▶ [Task prompt] Please write each record out again word for word.

▶ [Entries provided]

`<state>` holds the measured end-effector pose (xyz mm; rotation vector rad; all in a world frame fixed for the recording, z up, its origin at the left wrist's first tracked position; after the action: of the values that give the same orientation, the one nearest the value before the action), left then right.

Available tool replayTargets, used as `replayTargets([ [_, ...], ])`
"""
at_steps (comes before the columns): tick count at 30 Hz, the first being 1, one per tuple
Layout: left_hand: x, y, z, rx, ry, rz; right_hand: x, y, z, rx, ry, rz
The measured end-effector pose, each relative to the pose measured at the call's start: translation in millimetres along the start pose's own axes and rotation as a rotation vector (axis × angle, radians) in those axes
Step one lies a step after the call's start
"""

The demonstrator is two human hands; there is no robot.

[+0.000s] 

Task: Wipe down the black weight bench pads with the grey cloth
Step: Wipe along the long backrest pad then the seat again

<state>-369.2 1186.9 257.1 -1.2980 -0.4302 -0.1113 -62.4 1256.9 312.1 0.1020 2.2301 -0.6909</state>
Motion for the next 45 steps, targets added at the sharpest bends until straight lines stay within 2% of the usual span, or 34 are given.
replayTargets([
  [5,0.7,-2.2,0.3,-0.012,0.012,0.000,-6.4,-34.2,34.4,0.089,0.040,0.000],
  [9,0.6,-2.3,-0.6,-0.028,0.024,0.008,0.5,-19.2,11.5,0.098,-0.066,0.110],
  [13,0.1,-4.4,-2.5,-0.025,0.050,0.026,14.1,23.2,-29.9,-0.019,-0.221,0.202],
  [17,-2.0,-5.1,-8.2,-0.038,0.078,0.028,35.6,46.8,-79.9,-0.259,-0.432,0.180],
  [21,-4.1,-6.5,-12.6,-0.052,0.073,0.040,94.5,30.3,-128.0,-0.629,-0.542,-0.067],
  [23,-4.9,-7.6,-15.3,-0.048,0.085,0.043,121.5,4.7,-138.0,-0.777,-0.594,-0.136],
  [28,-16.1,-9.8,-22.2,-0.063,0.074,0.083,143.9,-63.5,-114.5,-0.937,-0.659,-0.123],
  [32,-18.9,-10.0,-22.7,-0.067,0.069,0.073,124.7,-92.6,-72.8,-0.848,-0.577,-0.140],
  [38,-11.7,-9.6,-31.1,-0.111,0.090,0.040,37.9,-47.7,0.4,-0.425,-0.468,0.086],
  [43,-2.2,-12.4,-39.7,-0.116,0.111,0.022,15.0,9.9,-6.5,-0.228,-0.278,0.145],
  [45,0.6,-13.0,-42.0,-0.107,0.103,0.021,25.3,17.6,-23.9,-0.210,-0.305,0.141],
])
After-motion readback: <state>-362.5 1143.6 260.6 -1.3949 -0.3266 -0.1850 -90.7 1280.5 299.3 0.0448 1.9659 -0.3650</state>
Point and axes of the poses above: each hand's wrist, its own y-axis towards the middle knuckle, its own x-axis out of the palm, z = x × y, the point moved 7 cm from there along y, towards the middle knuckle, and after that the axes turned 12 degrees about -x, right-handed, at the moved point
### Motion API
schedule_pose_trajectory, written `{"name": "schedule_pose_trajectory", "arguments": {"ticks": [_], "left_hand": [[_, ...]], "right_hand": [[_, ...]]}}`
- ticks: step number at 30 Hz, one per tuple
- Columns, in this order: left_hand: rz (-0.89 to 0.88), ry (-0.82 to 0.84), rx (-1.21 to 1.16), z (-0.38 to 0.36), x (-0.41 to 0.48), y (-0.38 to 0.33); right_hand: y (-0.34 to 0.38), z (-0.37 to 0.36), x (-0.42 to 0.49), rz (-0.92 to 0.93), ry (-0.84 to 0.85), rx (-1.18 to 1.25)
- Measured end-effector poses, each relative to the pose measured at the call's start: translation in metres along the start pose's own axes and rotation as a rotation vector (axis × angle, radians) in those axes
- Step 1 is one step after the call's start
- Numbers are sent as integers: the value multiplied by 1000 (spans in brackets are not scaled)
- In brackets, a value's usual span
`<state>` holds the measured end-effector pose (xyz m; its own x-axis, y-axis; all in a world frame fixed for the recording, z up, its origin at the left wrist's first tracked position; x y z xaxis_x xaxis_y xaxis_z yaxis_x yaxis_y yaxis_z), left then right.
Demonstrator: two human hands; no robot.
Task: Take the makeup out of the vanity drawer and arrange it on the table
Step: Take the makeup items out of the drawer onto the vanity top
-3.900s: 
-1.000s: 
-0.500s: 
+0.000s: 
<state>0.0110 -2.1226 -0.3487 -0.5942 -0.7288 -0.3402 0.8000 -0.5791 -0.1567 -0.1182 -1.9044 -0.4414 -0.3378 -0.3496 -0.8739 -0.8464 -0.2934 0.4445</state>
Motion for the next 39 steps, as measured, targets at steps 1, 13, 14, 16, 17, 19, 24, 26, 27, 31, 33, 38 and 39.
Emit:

▶ [Answer space]
`<state>` holds the measured end-effector pose (xyz mm; rotation vector rad; all in a world frame fixed for the recording, z up, its origin at the left wrist's first tracked position; after the action: of the values that give the same orientation, the one nearest the value before the action), left then right.

Available tool replayTargets, used as `replayTargets([ [_, ...], ])`
"""
at_steps (comes before the columns): tick count at 30 Hz, the first being 1, one per tuple
Layout: left_hand: x, y, z, rx, ry, rz; right_hand: x, y, z, rx, ry, rz
The measured end-effector pose, each relative to the pose measured at the call's start: translation in millimetres along the start pose's own axes and rotation as a rotation vector (axis × angle, radians) in those axes
Step one lies a step after the call's start
"""

The demonstrator is two human hands; there is no robot.

[+0.000s] 

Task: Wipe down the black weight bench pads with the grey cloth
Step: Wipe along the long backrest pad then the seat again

<state>-369.2 1186.9 257.1 -1.2980 -0.4302 -0.1113 -62.4 1256.9 312.1 0.1020 2.2301 -0.6909</state>
Motion for the next 45 steps, targets added at the sharpest bends until straight lines stay within 2% of the usual span, or 34 are given.
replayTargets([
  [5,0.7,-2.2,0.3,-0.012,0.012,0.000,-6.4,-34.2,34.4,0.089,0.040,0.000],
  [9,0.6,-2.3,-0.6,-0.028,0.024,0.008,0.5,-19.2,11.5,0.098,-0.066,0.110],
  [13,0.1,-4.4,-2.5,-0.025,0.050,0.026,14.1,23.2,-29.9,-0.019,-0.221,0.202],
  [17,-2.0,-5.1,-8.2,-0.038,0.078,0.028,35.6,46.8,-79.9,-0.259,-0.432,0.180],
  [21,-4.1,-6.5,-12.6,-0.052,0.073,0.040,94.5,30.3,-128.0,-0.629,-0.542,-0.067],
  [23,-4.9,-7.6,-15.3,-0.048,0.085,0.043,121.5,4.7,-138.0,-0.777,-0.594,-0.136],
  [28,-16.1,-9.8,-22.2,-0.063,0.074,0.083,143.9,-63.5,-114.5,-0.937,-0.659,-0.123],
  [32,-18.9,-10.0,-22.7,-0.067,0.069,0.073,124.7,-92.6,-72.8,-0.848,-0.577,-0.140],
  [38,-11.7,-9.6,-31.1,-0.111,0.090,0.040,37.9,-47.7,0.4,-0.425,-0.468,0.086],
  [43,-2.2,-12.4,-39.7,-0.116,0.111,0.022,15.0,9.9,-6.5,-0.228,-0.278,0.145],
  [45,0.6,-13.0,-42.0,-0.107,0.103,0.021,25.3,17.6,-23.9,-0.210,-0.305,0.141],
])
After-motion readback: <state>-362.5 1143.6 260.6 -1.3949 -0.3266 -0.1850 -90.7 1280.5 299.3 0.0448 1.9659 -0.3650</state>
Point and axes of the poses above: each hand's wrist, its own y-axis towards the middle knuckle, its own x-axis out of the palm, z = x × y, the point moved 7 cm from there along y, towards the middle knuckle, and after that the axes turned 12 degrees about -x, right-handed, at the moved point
### Motion API
schedule_pose_trajectory, written `{"name": "schedule_pose_trajectory", "arguments": {"ticks": [_], "left_hand": [[_, ...]], "right_hand": [[_, ...]]}}`
- ticks: step number at 30 Hz, one per tuple
- Columns, in this order: left_hand: rz (-0.89 to 0.88), ry (-0.82 to 0.84), rx (-1.21 to 1.16), z (-0.38 to 0.36), x (-0.41 to 0.48), y (-0.38 to 0.33); right_hand: y (-0.34 to 0.38), z (-0.37 to 0.36), x (-0.42 to 0.49), rz (-0.92 to 0.93), ry (-0.84 to 0.85), rx (-1.18 to 1.25)
- Measured end-effector poses, each relative to the pose measured at the call's start: translation in metres along the start pose's own axes and rotation as a rotation vector (axis × angle, radians) in those axes
- Step 1 is one step after the call's start
- Numbers are sent as integers: the value multiplied by 1000 (spans in brackets are not scaled)
- In brackets, a value's usual span
`<state>` holds the measured end-effector pose (xyz m; its own x-axis, y-axis; all in a world frame fixed for the recording, z up, its origin at the left wrist's first tracked position; x y z xaxis_x xaxis_y xaxis_z yaxis_x yaxis_y yaxis_z), left then right.
Demonstrator: two human hands; no robot.
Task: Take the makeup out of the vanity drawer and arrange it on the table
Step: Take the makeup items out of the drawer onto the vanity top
-3.900s: 
-1.000s: 
-0.500s: 
+0.000s: 
<state>0.0110 -2.1226 -0.3487 -0.5942 -0.7288 -0.3402 0.8000 -0.5791 -0.1567 -0.1182 -1.9044 -0.4414 -0.3378 -0.3496 -0.8739 -0.8464 -0.2934 0.4445</state>
Motion for the next 39 steps, as measured, targets at steps 1, 13, 14, 16, 17, 19, 24, 26, 27, 31, 33, 38 and 39.
Emit:

What the exercise required is now done.